Please copy out the listing below in full and exactly.

[RECORDED INFORMATION Boundary: Start]

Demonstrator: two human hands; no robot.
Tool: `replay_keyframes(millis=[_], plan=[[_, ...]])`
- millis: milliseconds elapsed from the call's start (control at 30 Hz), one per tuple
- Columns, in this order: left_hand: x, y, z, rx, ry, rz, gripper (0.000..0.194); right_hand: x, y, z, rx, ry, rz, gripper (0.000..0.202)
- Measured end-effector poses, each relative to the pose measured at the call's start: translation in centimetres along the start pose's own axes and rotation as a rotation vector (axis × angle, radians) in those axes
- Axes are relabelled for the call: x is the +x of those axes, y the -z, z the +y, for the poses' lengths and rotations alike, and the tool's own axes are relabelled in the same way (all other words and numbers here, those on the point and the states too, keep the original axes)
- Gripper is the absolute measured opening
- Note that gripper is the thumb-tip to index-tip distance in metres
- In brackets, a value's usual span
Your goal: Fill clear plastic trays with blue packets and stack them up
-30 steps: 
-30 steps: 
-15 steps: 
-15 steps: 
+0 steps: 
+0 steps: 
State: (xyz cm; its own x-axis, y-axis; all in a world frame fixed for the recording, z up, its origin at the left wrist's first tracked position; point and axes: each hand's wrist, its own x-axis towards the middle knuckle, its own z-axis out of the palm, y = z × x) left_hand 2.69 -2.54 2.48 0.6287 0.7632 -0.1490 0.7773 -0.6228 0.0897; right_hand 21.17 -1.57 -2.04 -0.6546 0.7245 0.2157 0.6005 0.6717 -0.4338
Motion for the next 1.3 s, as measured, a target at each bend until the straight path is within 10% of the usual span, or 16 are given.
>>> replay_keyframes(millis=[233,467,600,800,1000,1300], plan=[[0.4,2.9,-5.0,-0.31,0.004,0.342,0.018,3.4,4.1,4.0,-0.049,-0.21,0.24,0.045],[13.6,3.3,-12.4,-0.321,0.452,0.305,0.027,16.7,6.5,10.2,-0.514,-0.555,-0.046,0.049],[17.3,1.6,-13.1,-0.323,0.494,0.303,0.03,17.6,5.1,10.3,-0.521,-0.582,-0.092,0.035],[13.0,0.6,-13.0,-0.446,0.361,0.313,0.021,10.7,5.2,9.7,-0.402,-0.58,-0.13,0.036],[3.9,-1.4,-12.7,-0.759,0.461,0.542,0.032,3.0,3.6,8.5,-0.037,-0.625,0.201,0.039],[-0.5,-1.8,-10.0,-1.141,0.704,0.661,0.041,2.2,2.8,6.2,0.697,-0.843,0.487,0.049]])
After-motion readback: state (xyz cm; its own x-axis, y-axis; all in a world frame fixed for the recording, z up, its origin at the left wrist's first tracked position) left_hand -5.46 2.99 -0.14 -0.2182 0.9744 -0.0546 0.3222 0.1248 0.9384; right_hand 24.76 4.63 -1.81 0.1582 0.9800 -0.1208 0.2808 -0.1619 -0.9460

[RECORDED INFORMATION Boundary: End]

▸ **RESPONSE AREA**
Demonstrator: two human hands; no robot.
Tool: `replay_keyframes(millis=[_], plan=[[_, ...]])`
- millis: milliseconds elapsed from the call's start (control at 30 Hz), one per tuple
- Columns, in this order: left_hand: x, y, z, rx, ry, rz, gripper (0.000..0.194); right_hand: x, y, z, rx, ry, rz, gripper (0.000..0.202)
- Measured end-effector poses, each relative to the pose measured at the call's start: translation in centimetres along the start pose's own axes and rotation as a rotation vector (axis × angle, radians) in those axes
- Axes are relabelled for the call: x is the +x of those axes, y the -z, z the +y, for the poses' lengths and rotations alike, and the tool's own axes are relabelled in the same way (all other words and numbers here, those on the point and the states too, keep the original axes)
- Gripper is the absolute measured opening
- Note that gripper is the thumb-tip to index-tip distance in metres
- In brackets, a value's usual span
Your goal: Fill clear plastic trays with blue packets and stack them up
-30 steps: 
-30 steps: 
-15 steps: 
-15 steps: 
+0 steps: 
+0 steps: 
State: (xyz cm; its own x-axis, y-axis; all in a world frame fixed for the recording, z up, its origin at the left wrist's first tracked position; point and axes: each hand's wrist, its own x-axis towards the middle knuckle, its own z-axis out of the palm, y = z × x) left_hand 2.69 -2.54 2.48 0.6287 0.7632 -0.1490 0.7773 -0.6228 0.0897; right_hand 21.17 -1.57 -2.04 -0.6546 0.7245 0.2157 0.6005 0.6717 -0.4338
Motion for the next 1.3 s, as measured, a target at each bend until the straight path is within 10% of the usual span, or 16 are given.
>>> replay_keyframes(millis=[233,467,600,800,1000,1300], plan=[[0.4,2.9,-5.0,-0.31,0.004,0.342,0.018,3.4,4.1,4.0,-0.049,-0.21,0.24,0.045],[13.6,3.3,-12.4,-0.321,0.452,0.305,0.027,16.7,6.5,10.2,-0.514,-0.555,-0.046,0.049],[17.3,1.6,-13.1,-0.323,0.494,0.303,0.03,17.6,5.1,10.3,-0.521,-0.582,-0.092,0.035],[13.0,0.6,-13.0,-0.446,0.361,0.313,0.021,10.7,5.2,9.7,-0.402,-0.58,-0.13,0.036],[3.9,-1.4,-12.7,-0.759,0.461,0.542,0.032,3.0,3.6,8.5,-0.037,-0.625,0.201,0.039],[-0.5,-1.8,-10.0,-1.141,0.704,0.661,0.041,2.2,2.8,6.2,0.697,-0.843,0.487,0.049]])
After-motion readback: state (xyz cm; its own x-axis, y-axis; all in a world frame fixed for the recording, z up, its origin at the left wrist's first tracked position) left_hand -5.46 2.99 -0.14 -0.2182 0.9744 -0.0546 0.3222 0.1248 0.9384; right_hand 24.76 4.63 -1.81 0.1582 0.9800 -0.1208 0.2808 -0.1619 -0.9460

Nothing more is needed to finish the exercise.